Pour maîtriser encore plus la chaîne de production et «ne pas subir la dictature du marché», une nouvelle idée lui vient à l’esprit : monter une fabrique d’aliments à partir des céréales produits à la ferme. Si la banque le suit dans la construction du nouveau bâtiment, elle considère ce dernier projet prématuré compte tenu de sa jeune expérience. Elle change d’avis en 2010, ce qui lui permet de produire désormais 750 t d’aliments par an pour les 125 truies sur site et les 2 700 porcelets qu’il engraisse.

L’esprit de groupe
Sa volonté d’aller de l’avant et de comprendre tous les rouages d’une activité le conduisent à accepter la présidence du groupement ABS en 2008, l’association se demande s’il faut arrêter le groupement ou le poursuivre, à la suite de ses problèmes financiers. «Je me suis lancé, car je trouvais dommage de laisser tomber une association qui a su mettre en place une juste répartition de la valeur ajoutée entre la production et la commercialisation.

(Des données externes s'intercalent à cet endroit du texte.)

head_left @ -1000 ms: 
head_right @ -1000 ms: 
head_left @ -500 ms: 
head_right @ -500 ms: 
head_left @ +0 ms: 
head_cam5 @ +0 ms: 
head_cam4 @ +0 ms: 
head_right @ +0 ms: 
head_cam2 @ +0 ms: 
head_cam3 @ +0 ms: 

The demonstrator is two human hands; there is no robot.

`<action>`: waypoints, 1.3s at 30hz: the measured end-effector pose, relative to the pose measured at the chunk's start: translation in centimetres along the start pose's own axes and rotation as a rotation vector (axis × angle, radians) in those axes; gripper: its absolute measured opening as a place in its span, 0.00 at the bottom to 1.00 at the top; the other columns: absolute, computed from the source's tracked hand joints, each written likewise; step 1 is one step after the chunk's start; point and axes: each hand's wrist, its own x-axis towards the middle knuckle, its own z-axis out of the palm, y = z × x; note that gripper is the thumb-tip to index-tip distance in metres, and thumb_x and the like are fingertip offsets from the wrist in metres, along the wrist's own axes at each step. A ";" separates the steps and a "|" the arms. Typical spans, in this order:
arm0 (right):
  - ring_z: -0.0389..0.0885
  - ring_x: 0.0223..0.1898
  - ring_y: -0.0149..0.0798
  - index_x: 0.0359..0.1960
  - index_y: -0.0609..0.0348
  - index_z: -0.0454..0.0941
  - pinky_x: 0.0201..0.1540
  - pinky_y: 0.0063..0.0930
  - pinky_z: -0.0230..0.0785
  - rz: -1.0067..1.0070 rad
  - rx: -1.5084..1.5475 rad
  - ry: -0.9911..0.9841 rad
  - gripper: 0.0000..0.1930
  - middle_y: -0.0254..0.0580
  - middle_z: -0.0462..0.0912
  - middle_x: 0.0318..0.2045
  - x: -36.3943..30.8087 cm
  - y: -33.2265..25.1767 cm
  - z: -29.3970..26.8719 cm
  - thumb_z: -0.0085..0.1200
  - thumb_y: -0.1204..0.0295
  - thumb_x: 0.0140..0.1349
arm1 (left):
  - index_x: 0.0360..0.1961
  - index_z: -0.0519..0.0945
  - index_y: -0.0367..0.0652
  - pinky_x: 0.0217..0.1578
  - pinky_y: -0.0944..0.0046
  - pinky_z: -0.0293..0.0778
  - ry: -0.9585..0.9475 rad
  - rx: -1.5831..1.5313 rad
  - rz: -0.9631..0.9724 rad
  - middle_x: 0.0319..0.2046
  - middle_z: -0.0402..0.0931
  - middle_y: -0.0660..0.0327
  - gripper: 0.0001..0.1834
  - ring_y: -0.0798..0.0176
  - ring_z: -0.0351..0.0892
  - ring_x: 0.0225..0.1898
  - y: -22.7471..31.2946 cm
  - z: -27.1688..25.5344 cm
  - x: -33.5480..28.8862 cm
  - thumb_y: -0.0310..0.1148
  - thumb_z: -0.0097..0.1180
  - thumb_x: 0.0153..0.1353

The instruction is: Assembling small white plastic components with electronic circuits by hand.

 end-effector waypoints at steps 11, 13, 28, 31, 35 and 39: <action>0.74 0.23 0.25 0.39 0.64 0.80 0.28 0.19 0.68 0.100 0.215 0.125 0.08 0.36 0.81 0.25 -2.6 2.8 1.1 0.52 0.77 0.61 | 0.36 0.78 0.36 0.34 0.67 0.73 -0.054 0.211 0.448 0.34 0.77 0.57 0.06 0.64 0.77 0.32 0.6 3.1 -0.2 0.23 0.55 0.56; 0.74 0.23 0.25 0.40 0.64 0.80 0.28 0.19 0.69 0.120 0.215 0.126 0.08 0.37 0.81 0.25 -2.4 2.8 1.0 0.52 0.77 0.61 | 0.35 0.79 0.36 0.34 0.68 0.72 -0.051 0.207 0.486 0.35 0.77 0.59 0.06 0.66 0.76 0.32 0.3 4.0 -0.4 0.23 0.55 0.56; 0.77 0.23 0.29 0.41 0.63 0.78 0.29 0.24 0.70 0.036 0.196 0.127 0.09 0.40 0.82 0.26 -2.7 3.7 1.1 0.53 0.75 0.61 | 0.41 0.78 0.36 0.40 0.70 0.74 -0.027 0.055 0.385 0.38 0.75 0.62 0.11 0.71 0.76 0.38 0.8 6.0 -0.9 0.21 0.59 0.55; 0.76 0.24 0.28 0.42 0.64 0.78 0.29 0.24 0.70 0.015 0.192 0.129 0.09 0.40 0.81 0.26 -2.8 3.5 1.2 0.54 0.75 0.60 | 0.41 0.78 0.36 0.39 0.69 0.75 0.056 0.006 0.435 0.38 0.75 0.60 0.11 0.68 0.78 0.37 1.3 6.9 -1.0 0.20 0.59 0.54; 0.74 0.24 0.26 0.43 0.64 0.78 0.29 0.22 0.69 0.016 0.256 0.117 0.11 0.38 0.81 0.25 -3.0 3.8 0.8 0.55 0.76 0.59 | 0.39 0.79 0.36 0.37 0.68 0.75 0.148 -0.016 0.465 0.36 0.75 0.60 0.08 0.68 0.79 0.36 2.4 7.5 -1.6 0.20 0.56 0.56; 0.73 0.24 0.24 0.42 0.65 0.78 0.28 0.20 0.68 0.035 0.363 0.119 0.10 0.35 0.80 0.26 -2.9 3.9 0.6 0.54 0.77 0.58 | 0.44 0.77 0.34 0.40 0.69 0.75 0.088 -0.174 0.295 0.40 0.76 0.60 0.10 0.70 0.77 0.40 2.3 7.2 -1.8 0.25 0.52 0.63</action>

Puis, cela m’a donné l’occasion de rencontrer plein de gens intéressants et passionnants qui m’ont donné plein d’idées», dit-il.
Le plein d’idées, il le fera aussi quand la Chambre d’agriculture vient frapper à sa porte pour qu’il intègre la plate-forme de commercialisation de produits picards qu’elle vient de créer, Saveurs picardes. Il entre au conseil d’administration, avant d’en devenir le président en 2013. Appétit de pouvoir ? Non. «Quand je rentre dans une structure, je m’intéresse à son fonctionnement et si l’on a besoin de moi, je fais. Mais je ne me vois pas président à vie. D’ailleurs, en 2016, à la fin de mon mandat de Porc d’Antan, je passe la main», assure-t-il.
L’heure d’un peu de repos aurait-il sonné ? Que nenni. Son prochain projet : un atelier de découpe et de transformation sur place. Le permis sera déposé fin novembre. «Tant que j’ai des idées, je continue. Mon objectif est de faire un produit de qualité, mais pas élitiste. Là est toute la fierté du métier d’agriculteur : nourrir les gens avec des produits de qualité accessibles à tous. C’est très motivant de savoir pourquoi on produit et pour qui, et dans un système où rien ne nous est imposé de l’extérieur», dit-il.